> Instructions for the task:
Among the records that follow, how many lines contain the word "draw"? Give the number and no other words.
Start of Provided material
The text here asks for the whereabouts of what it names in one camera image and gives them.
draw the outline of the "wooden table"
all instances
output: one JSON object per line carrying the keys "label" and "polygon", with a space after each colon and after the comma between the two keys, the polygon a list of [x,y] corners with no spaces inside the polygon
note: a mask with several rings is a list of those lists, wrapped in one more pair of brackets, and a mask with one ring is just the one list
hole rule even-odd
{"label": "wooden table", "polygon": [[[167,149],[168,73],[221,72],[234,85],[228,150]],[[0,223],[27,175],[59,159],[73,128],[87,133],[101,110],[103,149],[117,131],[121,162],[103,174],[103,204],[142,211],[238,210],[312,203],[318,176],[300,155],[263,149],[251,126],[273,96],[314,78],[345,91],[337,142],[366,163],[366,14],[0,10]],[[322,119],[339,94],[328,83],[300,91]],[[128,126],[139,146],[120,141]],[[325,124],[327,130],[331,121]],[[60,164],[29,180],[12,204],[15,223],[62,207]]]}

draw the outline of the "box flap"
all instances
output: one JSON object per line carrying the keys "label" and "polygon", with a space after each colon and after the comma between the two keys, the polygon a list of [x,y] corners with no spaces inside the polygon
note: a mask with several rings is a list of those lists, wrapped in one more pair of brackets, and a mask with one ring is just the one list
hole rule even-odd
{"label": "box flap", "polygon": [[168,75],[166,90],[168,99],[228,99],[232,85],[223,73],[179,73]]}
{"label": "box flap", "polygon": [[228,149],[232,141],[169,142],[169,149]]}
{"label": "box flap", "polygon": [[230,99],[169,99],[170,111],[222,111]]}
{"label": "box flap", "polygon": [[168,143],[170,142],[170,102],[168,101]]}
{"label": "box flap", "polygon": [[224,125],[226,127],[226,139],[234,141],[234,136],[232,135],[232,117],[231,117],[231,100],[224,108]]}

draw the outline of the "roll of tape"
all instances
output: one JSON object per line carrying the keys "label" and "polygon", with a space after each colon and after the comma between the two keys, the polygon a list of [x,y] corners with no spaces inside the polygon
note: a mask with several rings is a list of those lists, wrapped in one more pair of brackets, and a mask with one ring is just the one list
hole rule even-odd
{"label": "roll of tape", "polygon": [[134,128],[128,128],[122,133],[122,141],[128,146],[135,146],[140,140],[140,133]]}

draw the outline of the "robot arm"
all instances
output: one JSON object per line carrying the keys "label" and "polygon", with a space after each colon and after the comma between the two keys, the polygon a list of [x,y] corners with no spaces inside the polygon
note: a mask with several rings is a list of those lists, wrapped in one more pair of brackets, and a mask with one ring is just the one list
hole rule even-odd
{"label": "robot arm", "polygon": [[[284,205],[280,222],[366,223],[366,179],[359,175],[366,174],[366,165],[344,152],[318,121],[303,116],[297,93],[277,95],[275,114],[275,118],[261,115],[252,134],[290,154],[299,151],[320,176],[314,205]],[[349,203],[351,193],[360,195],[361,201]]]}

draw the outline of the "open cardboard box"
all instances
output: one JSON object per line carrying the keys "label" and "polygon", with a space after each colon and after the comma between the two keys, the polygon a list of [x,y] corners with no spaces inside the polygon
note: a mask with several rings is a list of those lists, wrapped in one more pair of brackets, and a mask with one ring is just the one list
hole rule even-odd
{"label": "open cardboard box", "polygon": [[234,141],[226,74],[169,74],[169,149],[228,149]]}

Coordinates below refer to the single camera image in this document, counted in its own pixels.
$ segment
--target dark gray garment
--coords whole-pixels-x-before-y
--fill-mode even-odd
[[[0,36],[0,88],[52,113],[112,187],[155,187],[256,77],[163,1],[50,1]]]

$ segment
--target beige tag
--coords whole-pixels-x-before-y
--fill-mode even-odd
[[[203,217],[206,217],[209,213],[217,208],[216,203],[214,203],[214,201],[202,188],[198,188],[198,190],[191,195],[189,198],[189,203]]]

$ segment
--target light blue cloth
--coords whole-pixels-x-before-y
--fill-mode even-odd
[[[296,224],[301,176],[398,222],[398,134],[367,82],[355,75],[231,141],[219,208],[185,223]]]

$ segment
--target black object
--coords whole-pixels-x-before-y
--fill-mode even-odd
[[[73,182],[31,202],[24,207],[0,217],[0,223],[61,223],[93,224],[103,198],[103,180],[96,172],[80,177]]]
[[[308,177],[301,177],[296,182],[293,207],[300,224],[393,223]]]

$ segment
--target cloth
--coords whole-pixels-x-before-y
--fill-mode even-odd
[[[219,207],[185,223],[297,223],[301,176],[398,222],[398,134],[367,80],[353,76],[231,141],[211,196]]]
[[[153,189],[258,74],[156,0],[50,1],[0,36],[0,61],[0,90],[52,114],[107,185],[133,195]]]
End of Provided material
> Answer below:
5